* _Required work_
Nothing other than an exact copy of the lines from the one containing "Where can the grey" through the last line of the listing below should be written.

··· Records

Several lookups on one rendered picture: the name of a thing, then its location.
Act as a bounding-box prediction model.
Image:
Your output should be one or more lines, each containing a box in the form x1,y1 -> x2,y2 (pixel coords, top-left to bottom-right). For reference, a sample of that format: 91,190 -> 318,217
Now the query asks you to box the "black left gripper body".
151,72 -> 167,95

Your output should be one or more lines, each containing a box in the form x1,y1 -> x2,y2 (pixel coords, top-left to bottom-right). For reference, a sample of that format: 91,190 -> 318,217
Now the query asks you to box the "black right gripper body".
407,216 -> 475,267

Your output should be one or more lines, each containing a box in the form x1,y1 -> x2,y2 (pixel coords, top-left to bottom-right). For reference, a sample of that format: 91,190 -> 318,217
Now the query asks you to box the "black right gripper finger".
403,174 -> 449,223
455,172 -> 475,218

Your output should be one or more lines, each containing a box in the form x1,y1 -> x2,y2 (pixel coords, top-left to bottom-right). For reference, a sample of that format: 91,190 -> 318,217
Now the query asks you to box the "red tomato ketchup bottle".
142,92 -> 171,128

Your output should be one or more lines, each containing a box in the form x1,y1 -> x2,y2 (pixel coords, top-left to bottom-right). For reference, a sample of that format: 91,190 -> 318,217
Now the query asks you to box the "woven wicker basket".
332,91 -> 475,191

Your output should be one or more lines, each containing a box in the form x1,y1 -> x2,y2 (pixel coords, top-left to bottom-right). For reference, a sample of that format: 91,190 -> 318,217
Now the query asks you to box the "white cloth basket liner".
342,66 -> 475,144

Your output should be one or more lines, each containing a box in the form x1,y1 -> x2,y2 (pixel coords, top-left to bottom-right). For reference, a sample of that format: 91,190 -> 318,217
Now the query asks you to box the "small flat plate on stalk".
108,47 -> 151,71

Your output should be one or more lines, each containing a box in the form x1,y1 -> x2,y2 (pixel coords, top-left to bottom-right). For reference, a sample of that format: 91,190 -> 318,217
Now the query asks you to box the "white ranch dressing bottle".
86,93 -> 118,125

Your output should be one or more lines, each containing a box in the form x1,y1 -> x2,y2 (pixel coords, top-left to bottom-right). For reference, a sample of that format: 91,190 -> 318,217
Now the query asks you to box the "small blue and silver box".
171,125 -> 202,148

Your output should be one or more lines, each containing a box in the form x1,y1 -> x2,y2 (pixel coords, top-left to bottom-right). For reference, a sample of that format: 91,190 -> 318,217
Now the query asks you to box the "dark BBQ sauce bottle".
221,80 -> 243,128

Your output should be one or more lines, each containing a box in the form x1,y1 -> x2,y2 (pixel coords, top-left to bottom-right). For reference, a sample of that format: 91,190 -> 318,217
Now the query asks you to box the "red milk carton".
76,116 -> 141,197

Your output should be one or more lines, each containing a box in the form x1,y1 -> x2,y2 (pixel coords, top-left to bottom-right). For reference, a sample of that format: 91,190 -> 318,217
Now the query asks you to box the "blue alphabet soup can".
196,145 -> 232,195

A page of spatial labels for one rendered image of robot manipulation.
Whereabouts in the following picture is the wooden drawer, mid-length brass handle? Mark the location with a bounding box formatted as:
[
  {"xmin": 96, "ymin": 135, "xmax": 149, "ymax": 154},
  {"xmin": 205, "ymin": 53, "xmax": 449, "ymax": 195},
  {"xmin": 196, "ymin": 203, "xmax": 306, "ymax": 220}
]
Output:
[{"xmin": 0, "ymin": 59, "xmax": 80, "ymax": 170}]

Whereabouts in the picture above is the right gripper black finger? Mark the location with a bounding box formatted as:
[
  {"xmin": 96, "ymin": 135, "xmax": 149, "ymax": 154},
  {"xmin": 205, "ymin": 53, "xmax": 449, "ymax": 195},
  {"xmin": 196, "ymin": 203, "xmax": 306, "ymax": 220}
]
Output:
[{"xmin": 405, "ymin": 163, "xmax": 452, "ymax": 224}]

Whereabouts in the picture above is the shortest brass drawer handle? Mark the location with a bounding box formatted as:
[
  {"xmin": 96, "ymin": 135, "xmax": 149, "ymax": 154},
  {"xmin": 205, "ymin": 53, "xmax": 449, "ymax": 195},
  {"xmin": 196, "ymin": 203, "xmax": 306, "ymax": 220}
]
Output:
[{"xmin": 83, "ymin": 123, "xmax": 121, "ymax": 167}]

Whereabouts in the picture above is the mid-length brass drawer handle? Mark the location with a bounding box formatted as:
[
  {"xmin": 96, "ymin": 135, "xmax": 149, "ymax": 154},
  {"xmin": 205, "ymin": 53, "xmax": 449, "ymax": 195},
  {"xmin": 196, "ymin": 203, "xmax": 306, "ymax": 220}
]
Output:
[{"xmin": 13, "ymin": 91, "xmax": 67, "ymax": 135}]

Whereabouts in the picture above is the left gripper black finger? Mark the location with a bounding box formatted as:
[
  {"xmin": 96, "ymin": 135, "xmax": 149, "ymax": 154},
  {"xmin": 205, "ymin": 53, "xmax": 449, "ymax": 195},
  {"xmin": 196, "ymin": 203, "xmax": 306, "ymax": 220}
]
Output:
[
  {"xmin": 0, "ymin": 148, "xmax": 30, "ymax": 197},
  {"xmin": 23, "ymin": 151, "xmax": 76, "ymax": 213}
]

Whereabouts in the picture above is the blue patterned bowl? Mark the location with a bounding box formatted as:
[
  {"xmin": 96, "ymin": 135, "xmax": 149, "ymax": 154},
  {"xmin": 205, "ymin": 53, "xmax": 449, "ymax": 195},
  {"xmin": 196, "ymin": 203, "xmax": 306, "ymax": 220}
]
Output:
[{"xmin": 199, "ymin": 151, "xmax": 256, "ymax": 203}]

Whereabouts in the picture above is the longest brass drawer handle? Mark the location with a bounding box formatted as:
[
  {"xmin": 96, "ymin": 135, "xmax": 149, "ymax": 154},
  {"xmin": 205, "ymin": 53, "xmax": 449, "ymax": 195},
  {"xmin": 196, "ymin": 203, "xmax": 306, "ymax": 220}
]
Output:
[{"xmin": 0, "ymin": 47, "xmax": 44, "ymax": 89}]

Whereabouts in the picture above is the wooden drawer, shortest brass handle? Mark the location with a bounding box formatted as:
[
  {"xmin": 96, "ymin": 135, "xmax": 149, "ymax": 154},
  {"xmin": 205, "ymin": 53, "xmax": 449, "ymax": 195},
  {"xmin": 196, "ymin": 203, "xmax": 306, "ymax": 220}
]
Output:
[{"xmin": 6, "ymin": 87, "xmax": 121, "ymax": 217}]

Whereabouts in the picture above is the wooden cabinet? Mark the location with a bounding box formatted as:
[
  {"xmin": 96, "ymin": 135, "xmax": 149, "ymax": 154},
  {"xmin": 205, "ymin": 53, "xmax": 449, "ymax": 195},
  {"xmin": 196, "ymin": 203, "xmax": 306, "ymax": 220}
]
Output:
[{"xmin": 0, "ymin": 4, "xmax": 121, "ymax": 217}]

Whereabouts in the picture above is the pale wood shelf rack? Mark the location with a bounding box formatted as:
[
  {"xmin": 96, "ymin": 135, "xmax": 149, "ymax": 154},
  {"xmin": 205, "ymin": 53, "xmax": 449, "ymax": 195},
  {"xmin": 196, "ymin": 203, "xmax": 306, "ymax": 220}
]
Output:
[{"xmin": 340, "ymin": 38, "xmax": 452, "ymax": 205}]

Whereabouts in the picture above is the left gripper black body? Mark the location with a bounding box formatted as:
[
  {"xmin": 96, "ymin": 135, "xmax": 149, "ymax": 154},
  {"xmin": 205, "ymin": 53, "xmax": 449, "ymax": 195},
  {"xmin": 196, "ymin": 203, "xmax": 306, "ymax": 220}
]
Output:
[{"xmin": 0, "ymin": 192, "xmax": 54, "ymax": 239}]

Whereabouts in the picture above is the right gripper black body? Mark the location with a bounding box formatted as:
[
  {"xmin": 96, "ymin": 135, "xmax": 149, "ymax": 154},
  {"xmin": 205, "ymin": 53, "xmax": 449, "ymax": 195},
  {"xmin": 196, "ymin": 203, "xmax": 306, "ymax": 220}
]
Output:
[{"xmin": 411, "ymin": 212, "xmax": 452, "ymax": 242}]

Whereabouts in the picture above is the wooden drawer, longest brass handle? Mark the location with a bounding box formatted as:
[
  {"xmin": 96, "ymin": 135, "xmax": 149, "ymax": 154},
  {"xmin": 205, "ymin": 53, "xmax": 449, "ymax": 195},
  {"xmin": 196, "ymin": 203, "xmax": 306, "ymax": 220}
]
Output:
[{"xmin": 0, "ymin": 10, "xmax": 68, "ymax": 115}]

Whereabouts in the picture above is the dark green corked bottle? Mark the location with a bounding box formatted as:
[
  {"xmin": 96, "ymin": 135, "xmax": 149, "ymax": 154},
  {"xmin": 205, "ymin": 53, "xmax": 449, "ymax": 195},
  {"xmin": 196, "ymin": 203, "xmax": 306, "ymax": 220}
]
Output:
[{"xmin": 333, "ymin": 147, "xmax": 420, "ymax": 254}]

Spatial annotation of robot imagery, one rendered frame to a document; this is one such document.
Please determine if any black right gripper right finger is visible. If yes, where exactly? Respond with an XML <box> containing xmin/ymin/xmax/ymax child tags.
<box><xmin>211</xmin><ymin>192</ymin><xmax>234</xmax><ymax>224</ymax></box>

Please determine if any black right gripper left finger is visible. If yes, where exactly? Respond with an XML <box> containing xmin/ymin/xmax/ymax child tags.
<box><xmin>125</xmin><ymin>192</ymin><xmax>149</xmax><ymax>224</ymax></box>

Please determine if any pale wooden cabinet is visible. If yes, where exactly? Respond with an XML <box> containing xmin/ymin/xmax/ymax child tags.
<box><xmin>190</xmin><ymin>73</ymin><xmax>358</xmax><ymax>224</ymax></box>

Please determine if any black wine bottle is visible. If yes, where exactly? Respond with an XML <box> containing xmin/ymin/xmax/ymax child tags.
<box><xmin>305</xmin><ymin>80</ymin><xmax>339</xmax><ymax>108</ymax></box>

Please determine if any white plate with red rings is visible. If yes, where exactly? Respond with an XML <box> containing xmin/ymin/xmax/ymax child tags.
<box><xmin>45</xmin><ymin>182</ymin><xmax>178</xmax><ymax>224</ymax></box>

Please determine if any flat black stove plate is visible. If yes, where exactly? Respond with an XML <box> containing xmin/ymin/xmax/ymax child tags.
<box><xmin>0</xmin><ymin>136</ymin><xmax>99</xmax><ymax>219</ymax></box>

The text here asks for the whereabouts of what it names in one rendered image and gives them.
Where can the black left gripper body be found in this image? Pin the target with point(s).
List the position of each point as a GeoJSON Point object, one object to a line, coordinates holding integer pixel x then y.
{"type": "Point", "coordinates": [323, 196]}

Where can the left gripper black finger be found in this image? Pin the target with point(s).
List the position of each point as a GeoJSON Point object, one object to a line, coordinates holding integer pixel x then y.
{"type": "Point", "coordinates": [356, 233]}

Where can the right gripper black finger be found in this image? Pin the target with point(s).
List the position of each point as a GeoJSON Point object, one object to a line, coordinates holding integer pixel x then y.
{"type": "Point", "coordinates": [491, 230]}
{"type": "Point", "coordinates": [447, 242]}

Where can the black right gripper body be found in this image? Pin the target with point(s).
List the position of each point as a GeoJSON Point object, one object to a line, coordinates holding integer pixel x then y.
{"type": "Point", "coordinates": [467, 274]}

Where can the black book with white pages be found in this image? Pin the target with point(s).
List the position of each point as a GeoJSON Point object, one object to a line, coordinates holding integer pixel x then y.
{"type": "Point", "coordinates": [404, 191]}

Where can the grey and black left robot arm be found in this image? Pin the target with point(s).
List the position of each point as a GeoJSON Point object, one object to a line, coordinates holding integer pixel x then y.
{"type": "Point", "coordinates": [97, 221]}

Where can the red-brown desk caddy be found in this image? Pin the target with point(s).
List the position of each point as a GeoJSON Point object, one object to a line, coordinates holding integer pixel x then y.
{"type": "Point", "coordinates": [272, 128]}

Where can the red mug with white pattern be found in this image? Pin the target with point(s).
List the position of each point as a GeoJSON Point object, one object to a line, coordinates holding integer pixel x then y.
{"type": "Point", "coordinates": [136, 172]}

······

* _Solution to this exercise_
Where can the grey and black left robot arm be found in this image? Pin the target with point(s).
List the position of each point as a GeoJSON Point object, one object to a line, coordinates holding integer pixel x then y.
{"type": "Point", "coordinates": [97, 221]}

Where can the red-brown desk caddy be found in this image? Pin the target with point(s).
List the position of each point as a GeoJSON Point object, one object to a line, coordinates holding integer pixel x then y.
{"type": "Point", "coordinates": [272, 128]}

Where can the red mug with white pattern be found in this image? Pin the target with point(s).
List the position of each point as a GeoJSON Point object, one object to a line, coordinates holding integer pixel x then y.
{"type": "Point", "coordinates": [136, 172]}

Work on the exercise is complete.